### [Work to complete]
Exactly retype the opening line of the entries and every line after it, ending with the line that contains "Zoom in on the aluminium frame post here.". Skip all pictures.

• • •

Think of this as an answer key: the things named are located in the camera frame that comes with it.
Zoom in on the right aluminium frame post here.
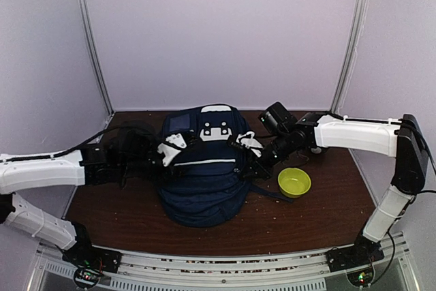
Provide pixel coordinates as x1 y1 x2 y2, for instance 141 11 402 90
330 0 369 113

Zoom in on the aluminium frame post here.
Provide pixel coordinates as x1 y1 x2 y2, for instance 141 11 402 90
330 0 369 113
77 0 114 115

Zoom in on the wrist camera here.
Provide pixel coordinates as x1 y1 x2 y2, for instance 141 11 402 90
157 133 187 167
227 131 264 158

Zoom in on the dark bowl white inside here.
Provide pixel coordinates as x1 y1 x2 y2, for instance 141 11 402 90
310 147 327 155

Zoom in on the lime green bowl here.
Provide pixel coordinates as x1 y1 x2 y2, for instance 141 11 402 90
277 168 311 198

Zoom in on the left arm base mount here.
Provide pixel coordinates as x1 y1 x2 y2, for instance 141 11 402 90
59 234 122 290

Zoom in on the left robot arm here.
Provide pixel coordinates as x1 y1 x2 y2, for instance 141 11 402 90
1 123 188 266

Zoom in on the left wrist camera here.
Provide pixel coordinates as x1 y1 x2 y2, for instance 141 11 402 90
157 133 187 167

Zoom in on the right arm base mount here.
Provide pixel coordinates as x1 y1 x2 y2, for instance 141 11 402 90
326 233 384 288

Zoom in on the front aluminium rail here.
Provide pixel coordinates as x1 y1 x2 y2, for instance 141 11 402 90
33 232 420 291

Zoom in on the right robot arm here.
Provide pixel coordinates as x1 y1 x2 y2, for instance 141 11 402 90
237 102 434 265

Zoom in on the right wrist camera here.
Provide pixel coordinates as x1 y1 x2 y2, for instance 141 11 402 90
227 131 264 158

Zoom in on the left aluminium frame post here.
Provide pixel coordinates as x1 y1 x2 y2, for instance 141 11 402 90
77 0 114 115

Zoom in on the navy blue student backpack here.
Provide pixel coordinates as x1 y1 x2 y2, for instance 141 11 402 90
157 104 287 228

• • •

### [Task response]
Think of this as an answer key: the things named are located in the camera frame that comes with it.
Zoom in on the right aluminium frame post here.
Provide pixel coordinates as x1 y1 x2 y2, for instance 141 11 402 90
330 0 369 113

Zoom in on the aluminium frame post here.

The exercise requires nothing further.